I have my husband ask his dad if he knows where we can get a quick test. We get tossed a test like it’s a snack-size bag of chips from Costco and I’m completely bewildered, like a prisoner in jail getting tossed a key to my cell.
Yeah, you might be reading this and thinking “who is this idiot who’s been living under a rock, not knowing how to get a quick COVID test?” Well, this is an idiot who, up until recently, had been living in Japan throughout the entire pandemic, and let me tell you — COVID-19 has been a completely different ball game over there.
Until this spring — a little over two years into the pandemic — I had been living in southern Japan for close to five years, working as an Assistant Language Teacher and a freelance writer. I was in a rural prefecture called Miyazaki which didn’t have its first reported case until July 29, 2020, almost five months after the first reported case in the entire country.
Due to Japan’s constitution, the government doesn’t have the power or will to impose strict lockdowns like in other countries. Instead, the government passed the responsibility on to local governments and to the people, so cities and prefectures created their own guidelines. Some of the guidelines were based on common sense, like wearing masks (something that was already the norm in Japanese society) and social distancing, while others were nonsensical and sometimes downright xenophobic, like a health center in Ibaraki telling people not to eat dinner with foreigners.

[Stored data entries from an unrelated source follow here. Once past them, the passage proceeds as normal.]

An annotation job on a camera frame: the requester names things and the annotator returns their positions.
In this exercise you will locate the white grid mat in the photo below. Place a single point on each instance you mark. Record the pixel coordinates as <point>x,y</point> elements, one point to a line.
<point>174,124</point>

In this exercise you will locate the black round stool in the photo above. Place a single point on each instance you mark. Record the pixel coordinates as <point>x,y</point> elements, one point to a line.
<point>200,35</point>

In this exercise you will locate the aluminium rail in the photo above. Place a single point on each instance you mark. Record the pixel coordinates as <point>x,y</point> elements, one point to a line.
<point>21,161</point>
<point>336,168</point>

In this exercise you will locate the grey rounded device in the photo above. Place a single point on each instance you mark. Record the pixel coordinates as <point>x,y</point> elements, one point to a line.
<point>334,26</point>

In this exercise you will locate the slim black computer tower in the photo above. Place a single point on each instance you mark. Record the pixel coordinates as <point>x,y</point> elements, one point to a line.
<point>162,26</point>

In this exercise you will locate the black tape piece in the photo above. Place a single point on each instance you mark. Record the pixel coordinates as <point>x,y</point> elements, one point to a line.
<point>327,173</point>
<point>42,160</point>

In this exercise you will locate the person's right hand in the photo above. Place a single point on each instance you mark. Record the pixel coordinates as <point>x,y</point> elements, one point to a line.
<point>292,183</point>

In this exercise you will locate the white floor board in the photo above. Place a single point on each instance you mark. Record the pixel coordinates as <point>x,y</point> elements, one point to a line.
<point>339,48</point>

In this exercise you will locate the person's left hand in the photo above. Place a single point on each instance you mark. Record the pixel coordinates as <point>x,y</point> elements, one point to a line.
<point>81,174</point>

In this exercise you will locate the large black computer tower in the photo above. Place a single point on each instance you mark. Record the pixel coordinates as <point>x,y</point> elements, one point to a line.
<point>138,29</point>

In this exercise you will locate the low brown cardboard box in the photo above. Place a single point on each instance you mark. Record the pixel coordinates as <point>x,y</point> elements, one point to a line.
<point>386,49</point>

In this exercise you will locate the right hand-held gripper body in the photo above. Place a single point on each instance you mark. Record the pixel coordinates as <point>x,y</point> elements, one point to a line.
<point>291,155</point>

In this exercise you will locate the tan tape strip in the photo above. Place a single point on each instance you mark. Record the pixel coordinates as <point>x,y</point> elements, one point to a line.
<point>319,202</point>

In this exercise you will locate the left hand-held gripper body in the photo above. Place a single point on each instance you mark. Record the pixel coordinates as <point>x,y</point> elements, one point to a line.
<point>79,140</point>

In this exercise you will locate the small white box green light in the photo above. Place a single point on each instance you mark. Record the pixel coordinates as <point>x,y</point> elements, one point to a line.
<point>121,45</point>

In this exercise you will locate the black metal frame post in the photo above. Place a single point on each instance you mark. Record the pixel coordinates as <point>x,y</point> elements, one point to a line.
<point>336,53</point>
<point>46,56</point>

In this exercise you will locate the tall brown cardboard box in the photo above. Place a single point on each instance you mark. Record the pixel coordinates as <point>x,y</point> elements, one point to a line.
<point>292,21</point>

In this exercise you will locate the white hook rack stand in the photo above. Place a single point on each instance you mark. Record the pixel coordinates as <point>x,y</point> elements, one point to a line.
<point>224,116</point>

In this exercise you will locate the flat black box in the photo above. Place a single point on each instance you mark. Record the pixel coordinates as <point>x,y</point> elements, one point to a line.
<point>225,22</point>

Where I lived in Japan, basically all public events were canceled for 2020, restaurants closed really early, and mask-wearing in public was strongly encouraged, which seemed to keep our numbers low. However, mass testing was basically non-existent. At one point, early in the pandemic, I became extremely ill and needed to go to the hospital twice. I had some of the symptoms of the coronavirus but I didn’t have them all so, when I asked to be tested for COVID-19, they refused on the grounds that I didn’t have a fever. This development seemed very suspicious and as it made everyone wary of the data and extra cautious.
It’s hard to pinpoint exactly what could be the reason for Japan’s relative “success” but for many of us living in Japan at the height of the pandemic, it seemed a lot like dumb luck mixed with the aforementioned caution. People in our part of Japan were taking the coronavirus very seriously and there was a real obligation to do what needed to be done for the greater good.
As we all read the news and listened to stories from our friends and families outside of Japan, we felt extremely fortunate — sure, the Japanese government wasn’t doing much but at least people were figuratively coming together and doing what was right for the community. Everything about the high COVID cases, the avoidable deaths, and the perplexing anti-mask protests in the U.S. made me extremely anxious at the prospect of returning home.
And you can imagine my shock upon landing back in Washington and re-acclimating myself to life in America. Omicron hadn’t quite made its way to my neck of the woods in rural Japan before I had left but I at least had an idea from what my friends had told me. Despite this, it still made me do a few double-takes when I saw un-masked Washingtonians out and about in public, acting like nothing was happening.
It was jarring and it made me cautious in a way that I hadn’t been throughout the first two years of the pandemic — instead of being part of a collective that was trying to keep COVID at bay, it felt like there was damage in the hull of a ship and someone had screamed “every man for himself!” It took quite some time to get used to how things are handled here in south King County but I’m thankful that the people I surround myself with still take it seriously.
In the weeks since my homecoming, I’ve come to terms with the enormous differences in attitudes and precautions that are made here in the U.S. but I’ve also discovered that, after a while, the shock has worn off. I think getting a negative on my first antigen test helped with that.